### Records for the task

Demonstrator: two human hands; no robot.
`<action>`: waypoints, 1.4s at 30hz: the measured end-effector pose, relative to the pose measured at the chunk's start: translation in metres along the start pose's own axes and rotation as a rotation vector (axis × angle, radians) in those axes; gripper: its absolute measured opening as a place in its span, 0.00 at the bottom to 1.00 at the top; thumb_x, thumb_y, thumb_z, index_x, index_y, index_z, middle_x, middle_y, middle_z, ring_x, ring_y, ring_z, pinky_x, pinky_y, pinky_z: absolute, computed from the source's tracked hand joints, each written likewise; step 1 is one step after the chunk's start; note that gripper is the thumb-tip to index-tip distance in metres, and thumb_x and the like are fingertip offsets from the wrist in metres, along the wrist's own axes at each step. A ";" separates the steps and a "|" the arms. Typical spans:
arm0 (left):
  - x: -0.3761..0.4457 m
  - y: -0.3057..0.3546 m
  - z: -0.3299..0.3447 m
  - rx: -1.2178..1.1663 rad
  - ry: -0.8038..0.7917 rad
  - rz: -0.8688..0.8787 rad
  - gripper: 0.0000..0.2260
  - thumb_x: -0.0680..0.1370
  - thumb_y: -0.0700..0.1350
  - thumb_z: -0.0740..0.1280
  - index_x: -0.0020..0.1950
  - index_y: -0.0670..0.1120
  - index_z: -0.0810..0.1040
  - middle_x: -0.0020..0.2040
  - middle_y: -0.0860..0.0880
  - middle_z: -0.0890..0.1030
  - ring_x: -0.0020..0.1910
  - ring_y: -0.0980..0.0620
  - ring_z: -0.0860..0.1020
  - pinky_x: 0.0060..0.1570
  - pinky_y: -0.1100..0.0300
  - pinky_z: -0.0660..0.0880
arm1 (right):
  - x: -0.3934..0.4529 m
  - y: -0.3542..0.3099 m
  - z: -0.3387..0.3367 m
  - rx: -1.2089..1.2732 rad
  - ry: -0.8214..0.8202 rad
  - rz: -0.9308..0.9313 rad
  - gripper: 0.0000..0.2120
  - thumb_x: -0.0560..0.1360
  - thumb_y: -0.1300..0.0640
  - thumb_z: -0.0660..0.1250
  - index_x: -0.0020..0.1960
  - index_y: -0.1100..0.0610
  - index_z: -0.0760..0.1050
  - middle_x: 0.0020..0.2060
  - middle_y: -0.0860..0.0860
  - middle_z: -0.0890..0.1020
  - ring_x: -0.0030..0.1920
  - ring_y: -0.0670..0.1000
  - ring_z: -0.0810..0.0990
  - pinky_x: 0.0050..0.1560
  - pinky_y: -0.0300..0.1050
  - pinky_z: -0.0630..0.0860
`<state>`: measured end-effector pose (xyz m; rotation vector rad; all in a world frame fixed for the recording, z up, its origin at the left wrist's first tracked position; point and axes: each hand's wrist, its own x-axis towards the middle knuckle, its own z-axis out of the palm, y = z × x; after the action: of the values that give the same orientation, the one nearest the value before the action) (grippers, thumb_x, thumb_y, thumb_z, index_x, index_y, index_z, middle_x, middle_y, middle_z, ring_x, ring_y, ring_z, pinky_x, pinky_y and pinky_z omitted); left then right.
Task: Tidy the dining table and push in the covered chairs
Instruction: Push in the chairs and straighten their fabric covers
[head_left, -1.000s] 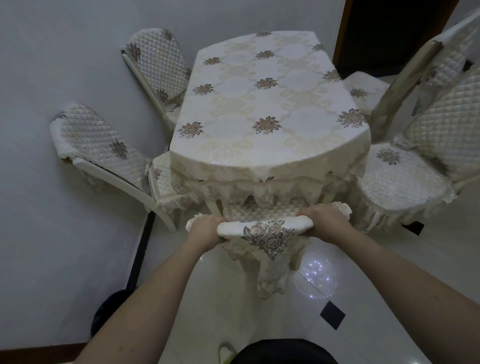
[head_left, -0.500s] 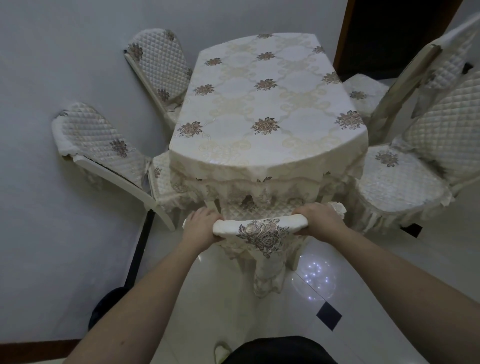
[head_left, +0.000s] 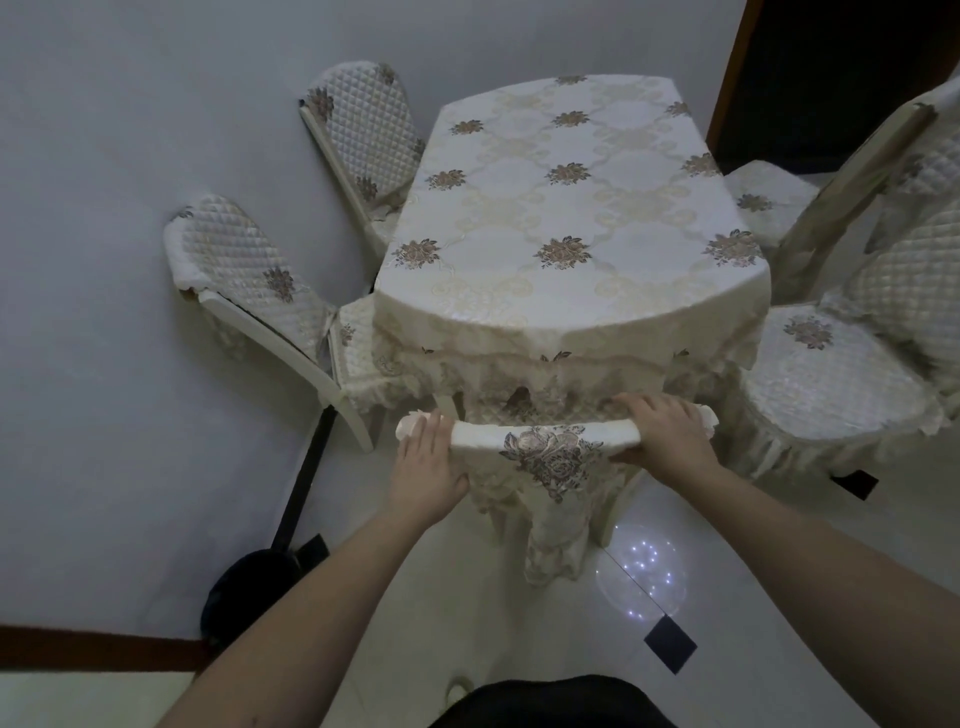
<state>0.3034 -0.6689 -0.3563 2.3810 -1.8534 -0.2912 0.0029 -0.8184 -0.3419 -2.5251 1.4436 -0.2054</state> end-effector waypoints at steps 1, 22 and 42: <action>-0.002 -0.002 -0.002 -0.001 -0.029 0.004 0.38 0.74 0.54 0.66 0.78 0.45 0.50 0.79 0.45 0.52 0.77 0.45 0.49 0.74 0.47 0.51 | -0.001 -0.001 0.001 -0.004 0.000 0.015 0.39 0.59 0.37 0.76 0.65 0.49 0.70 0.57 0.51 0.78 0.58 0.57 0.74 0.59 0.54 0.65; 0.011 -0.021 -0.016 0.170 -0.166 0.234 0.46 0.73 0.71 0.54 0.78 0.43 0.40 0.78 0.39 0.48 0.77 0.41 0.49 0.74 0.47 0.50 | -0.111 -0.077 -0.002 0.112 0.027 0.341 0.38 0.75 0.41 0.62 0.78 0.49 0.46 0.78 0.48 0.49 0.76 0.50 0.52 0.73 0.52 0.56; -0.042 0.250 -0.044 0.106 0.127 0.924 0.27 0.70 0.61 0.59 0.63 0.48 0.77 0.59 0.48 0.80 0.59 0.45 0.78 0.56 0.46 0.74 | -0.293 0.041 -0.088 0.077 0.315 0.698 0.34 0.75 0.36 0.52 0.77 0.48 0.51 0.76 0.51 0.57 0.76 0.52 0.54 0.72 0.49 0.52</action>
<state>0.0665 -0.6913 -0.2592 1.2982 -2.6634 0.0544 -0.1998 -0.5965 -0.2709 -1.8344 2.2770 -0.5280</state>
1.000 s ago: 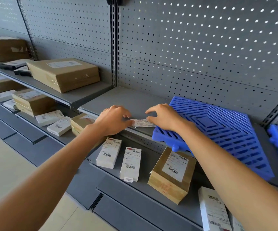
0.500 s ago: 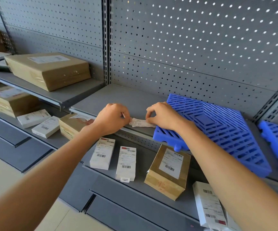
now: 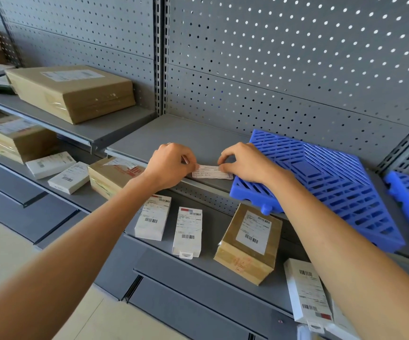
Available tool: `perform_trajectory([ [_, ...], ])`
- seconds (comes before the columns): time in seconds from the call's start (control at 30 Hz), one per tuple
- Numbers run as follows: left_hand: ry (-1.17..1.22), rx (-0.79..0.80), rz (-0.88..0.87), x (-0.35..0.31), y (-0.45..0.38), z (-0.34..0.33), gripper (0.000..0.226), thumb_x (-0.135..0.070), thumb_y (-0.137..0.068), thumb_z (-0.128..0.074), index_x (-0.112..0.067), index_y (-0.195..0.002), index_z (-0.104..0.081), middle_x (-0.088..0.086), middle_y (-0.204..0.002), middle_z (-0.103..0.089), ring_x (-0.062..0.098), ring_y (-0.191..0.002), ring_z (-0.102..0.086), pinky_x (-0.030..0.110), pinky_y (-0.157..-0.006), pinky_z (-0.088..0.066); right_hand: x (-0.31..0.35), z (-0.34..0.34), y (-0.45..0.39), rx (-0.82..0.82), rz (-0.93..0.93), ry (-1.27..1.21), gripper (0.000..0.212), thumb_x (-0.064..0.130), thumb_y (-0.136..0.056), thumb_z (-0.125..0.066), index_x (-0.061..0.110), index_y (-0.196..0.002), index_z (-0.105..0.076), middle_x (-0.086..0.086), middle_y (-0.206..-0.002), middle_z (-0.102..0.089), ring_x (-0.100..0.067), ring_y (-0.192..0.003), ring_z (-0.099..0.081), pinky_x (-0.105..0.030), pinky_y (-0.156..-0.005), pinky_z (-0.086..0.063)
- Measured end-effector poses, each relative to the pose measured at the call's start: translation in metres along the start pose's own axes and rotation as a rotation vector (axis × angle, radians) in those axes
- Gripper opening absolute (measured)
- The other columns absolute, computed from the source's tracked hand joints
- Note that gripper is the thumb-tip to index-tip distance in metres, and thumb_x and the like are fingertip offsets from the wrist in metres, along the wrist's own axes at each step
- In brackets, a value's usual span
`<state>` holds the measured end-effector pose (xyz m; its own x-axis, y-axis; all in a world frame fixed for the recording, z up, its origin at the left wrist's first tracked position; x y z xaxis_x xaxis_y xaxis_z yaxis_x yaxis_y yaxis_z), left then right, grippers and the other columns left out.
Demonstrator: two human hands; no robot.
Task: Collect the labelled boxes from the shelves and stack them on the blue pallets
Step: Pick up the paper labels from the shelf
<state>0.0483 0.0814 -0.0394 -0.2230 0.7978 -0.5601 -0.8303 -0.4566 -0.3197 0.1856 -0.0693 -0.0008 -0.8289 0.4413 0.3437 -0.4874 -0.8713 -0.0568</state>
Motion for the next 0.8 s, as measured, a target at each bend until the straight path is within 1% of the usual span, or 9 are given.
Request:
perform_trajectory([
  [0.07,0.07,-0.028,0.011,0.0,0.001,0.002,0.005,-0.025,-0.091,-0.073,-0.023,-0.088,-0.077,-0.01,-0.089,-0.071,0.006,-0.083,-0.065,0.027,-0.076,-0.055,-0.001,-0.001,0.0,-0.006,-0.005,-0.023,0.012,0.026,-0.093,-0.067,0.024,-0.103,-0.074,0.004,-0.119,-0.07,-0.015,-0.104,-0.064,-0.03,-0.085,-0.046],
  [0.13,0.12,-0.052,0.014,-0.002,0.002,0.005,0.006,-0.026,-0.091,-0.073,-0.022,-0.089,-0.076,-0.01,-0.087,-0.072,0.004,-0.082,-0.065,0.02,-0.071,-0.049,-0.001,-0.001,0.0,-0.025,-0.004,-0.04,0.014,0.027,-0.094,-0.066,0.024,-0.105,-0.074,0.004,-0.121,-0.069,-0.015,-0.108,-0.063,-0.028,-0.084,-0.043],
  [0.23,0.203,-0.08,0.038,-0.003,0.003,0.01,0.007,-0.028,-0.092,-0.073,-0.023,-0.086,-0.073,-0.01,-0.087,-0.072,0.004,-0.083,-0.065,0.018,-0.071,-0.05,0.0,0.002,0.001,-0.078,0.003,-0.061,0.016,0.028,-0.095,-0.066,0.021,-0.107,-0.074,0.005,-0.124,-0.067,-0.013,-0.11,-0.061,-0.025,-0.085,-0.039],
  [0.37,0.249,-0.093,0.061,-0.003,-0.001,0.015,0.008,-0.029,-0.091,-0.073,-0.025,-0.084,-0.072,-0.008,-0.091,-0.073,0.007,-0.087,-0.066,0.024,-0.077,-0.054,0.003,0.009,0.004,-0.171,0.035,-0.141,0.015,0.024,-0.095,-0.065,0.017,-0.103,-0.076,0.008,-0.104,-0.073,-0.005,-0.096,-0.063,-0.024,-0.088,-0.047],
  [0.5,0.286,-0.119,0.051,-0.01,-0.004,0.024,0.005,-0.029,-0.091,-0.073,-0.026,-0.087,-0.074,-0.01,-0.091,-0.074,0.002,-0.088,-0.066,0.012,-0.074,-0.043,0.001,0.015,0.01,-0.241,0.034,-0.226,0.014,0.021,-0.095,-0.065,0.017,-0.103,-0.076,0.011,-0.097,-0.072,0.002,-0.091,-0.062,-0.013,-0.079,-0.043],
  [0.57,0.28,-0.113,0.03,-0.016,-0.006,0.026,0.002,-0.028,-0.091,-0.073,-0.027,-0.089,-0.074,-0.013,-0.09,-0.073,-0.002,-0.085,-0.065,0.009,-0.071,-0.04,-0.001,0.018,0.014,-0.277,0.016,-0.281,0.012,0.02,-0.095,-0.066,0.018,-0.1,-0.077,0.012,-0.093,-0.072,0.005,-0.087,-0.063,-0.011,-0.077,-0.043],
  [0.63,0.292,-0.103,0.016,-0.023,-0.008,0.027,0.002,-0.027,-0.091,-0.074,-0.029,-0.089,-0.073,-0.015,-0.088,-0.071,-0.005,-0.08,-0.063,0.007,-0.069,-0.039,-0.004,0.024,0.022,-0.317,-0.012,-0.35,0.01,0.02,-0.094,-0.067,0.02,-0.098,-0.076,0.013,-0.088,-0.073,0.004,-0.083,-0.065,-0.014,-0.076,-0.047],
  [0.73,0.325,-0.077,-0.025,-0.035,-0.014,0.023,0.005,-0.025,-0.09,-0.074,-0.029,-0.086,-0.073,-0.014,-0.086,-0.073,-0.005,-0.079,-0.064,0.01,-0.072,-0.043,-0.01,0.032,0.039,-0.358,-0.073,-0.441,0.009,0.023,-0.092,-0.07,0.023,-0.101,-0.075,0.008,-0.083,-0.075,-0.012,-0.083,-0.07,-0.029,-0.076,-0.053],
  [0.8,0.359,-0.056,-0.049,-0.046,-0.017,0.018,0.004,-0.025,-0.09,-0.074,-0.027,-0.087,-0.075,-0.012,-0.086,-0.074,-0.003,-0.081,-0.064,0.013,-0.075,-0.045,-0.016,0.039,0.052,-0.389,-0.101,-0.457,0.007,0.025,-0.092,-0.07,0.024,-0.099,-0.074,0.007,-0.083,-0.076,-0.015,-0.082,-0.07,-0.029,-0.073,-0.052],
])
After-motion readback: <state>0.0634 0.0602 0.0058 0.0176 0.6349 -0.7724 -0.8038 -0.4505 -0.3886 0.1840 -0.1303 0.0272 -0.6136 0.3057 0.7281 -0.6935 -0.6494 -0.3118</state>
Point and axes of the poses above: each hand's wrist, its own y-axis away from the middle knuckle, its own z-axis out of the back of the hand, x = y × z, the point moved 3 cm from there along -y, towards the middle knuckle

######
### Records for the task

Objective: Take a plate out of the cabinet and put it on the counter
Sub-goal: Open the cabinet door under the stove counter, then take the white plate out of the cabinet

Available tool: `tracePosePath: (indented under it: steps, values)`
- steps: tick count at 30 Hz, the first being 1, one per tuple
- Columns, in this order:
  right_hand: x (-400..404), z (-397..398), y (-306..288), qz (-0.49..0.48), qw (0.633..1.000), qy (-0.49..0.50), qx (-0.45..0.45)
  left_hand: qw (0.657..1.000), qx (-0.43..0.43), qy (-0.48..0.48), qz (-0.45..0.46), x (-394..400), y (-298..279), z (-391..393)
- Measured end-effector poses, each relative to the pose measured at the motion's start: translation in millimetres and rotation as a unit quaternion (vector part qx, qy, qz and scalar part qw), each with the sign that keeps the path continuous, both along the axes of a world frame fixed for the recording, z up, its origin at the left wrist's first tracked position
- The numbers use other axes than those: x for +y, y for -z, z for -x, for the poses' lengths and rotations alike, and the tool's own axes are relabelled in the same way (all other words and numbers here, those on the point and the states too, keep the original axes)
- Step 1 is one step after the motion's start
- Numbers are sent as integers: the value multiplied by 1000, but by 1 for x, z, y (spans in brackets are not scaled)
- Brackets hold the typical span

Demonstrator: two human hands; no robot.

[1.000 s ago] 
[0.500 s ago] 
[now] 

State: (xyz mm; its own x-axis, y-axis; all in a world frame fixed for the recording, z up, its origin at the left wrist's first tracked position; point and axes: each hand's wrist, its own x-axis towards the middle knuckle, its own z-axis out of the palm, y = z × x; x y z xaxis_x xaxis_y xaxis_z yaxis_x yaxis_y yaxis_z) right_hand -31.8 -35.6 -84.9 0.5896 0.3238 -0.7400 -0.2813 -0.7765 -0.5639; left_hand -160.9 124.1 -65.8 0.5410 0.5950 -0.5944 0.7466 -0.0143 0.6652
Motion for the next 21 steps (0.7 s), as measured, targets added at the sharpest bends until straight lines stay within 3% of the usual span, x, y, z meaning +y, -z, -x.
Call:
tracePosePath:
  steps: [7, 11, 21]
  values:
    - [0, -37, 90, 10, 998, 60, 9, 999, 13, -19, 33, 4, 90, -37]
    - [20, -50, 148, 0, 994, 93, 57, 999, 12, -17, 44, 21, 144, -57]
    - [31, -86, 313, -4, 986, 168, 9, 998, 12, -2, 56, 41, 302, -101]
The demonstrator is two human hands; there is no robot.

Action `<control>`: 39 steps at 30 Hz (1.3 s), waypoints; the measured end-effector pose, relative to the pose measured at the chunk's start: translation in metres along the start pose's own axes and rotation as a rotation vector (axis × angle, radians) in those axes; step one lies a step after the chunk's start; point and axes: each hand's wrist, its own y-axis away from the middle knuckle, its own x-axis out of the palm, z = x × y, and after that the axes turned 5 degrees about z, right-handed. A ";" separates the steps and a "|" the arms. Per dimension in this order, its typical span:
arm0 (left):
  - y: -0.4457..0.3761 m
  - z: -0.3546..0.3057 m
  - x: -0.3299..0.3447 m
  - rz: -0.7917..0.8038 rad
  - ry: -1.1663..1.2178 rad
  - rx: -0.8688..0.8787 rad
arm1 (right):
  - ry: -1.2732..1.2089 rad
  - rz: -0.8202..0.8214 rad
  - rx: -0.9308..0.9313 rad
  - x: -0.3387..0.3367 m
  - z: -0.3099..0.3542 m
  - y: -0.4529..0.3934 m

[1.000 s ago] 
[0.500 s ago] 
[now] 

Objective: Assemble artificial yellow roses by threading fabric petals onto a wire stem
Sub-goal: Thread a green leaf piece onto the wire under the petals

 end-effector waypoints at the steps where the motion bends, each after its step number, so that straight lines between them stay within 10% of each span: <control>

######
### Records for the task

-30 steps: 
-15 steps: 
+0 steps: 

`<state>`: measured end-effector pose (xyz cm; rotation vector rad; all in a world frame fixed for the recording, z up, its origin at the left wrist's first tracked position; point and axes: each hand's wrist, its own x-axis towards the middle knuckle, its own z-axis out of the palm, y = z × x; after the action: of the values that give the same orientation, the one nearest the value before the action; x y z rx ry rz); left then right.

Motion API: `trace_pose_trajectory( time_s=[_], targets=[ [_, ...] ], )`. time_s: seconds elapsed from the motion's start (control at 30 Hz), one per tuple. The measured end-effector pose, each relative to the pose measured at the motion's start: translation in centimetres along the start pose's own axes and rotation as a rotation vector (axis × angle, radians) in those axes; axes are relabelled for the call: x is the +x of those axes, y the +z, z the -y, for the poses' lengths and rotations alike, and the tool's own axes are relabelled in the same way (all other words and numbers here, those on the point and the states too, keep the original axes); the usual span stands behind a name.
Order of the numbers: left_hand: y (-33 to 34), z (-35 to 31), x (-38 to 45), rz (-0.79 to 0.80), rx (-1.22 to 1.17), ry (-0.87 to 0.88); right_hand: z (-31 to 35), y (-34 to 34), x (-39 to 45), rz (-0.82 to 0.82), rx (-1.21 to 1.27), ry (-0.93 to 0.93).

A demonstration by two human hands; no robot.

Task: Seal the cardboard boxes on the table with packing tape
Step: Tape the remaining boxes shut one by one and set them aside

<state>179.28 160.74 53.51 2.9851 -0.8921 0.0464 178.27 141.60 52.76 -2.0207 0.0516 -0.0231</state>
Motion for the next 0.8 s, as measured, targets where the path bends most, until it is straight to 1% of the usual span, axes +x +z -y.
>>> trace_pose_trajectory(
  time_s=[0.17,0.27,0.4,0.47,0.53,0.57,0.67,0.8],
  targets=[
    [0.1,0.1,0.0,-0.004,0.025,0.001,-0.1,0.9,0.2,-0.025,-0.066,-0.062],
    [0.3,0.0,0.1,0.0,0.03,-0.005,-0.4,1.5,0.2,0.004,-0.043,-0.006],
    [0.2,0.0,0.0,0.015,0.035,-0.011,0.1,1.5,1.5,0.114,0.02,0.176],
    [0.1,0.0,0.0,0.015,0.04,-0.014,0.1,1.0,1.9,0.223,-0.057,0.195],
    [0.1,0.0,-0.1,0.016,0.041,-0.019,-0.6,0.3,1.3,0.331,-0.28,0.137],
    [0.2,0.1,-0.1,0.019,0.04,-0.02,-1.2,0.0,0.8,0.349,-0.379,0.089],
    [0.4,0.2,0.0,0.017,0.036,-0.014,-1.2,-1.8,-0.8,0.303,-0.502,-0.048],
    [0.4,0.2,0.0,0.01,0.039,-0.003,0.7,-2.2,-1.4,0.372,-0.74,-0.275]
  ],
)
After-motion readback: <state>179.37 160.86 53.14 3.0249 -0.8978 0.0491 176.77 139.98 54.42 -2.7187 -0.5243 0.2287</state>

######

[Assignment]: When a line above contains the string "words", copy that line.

[Written solution]:
- The numbers use other axes than those: x for +y, y for -z, z for -x, for the poses' lengths and rotations alike, and the tool's own axes are relabelled in the same way (all other words and numbers here, those on the point and the states too, keep the original axes)
Motion API: `trace_pose_trajectory( time_s=[_], targets=[ [_, ...] ], )`. time_s: seconds elapsed from the motion's start (control at 30 Hz), one per tuple. The measured end-effector pose, each relative to the pose measured at the motion's start: translation in centimetres along the start pose's own axes and rotation as a rotation vector (axis × angle, radians) in those axes; axes are relabelled for the call: x is the +x of those axes, y the +z, z the -y, for the poses' lengths and rotations alike, and the tool's own axes are relabelled in the same way (all other words and numbers here, those on the point and the states too, keep the original axes); the usual span stands behind a name.

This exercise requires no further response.